══ Source data ══

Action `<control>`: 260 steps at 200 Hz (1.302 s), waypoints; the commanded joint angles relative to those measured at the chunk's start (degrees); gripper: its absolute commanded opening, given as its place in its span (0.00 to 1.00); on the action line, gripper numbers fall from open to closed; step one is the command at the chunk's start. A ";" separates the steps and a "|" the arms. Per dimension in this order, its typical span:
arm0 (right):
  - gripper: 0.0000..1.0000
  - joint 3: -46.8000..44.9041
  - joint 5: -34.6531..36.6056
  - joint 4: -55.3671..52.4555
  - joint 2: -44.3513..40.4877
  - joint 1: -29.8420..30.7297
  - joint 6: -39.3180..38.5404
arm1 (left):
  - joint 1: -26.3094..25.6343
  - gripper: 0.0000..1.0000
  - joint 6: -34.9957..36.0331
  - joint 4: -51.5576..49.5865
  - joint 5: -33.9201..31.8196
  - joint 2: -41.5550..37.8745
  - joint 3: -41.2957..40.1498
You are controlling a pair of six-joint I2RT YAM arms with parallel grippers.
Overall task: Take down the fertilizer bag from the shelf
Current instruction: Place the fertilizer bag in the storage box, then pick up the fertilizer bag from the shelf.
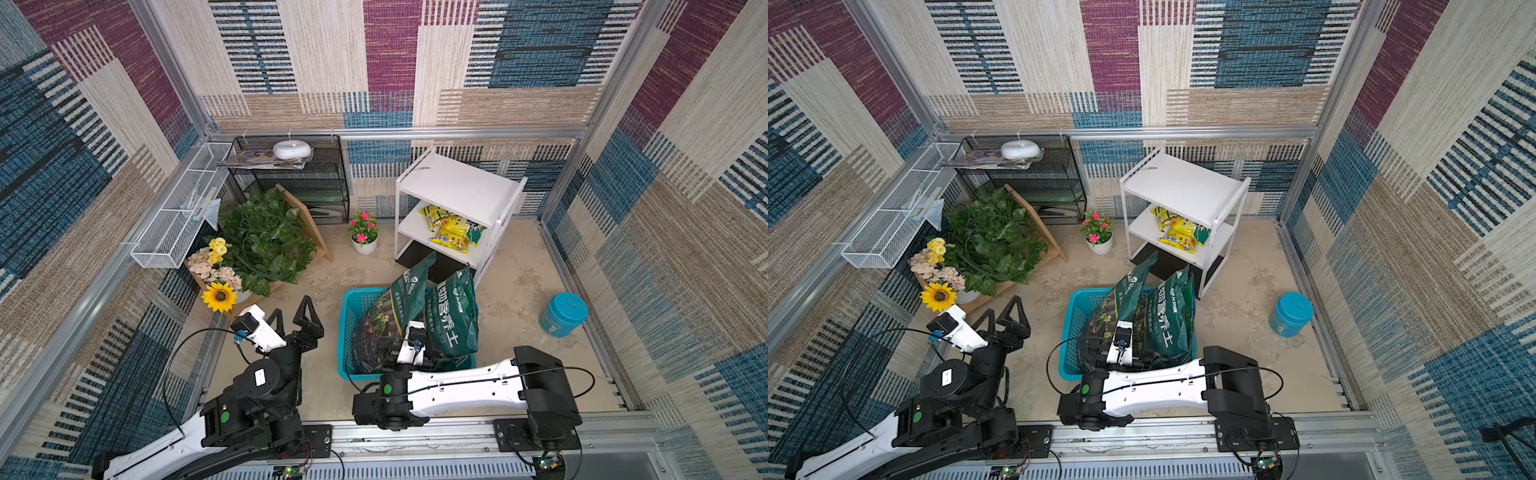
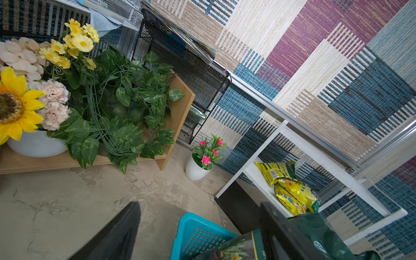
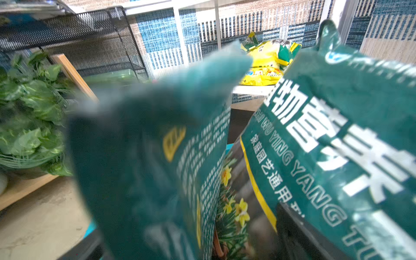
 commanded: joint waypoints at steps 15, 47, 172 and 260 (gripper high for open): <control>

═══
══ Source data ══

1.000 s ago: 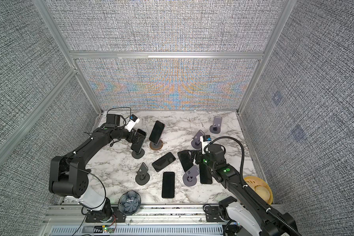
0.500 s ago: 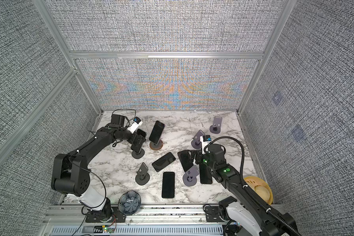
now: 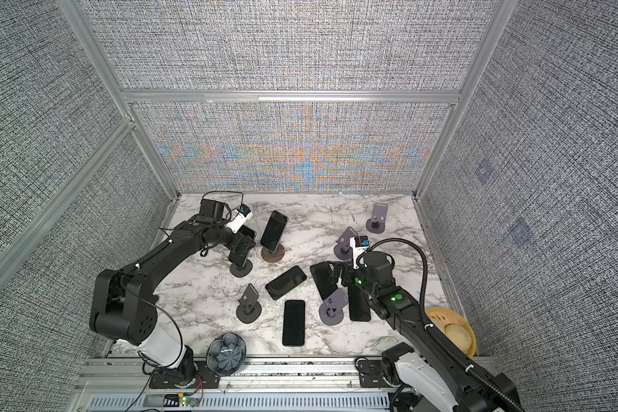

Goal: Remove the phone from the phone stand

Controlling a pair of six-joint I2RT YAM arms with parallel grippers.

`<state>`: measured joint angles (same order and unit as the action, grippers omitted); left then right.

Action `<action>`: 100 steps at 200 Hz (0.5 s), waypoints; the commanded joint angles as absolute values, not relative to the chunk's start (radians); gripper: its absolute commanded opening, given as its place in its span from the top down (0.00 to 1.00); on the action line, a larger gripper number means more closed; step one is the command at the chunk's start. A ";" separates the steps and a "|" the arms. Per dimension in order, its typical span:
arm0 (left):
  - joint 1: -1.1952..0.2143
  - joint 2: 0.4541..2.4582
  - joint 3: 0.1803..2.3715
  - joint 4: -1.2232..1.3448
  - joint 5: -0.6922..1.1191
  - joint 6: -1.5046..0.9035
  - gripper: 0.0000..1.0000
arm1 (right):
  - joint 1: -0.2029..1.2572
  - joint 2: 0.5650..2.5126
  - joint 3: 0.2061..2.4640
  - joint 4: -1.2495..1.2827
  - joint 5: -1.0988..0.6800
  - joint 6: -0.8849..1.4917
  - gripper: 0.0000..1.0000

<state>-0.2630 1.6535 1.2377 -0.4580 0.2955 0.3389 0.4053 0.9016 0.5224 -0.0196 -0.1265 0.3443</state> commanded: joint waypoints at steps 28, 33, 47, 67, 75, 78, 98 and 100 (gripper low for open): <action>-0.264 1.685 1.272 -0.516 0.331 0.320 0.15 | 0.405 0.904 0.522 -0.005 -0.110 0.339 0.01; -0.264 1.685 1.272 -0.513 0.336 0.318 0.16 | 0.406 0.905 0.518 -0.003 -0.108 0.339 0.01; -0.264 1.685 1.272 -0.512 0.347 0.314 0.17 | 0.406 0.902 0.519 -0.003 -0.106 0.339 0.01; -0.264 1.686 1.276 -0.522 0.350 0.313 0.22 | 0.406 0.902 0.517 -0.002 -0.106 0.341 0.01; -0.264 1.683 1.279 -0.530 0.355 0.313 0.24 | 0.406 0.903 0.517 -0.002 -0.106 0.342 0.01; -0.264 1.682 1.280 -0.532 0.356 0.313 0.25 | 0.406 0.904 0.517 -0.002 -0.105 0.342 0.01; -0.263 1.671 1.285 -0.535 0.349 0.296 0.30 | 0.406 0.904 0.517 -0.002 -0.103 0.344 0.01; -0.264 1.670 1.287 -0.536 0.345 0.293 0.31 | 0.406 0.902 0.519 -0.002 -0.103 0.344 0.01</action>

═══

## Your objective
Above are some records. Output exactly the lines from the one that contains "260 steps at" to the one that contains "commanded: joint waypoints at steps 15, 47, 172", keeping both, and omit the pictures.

## Answer section
Action `<control>`: 260 steps at 200 Hz (1.302 s), waypoints; the commanded joint angles relative to those measured at the chunk's start (degrees); gripper: its absolute commanded opening, given as its place in its span (0.00 to 1.00); on the action line, gripper numbers fall from open to closed; step one is the command at the chunk's start. A ";" separates the steps and a "|" the arms. Per dimension in this order, its typical span:
arm0 (right):
  - gripper: 0.0000..1.0000
  - joint 3: -46.8000..44.9041
  - joint 5: -34.6531..36.6056
  - joint 4: -55.3671..52.4555
  - joint 2: -44.3513..40.4877
  - joint 1: -29.8420..30.7297
  - joint 6: -39.3180..38.5404
arm1 (left):
  - joint 1: -26.3094..25.6343
  - gripper: 0.0000..1.0000
  - joint 6: -34.9957..36.0331
  - joint 4: -51.5576..49.5865
  - joint 5: -33.9201..31.8196
  - joint 2: -41.5550..37.8745
  - joint 3: -41.2957..40.1498
You are controlling a pair of six-joint I2RT YAM arms with parallel grippers.
Overall task: Take down the fertilizer bag from the shelf
Current instruction: Place the fertilizer bag in the storage box, then pick up the fertilizer bag from the shelf.
 commanded: joint waypoints at steps 15, 47, 172 and 260 (gripper high for open): <control>

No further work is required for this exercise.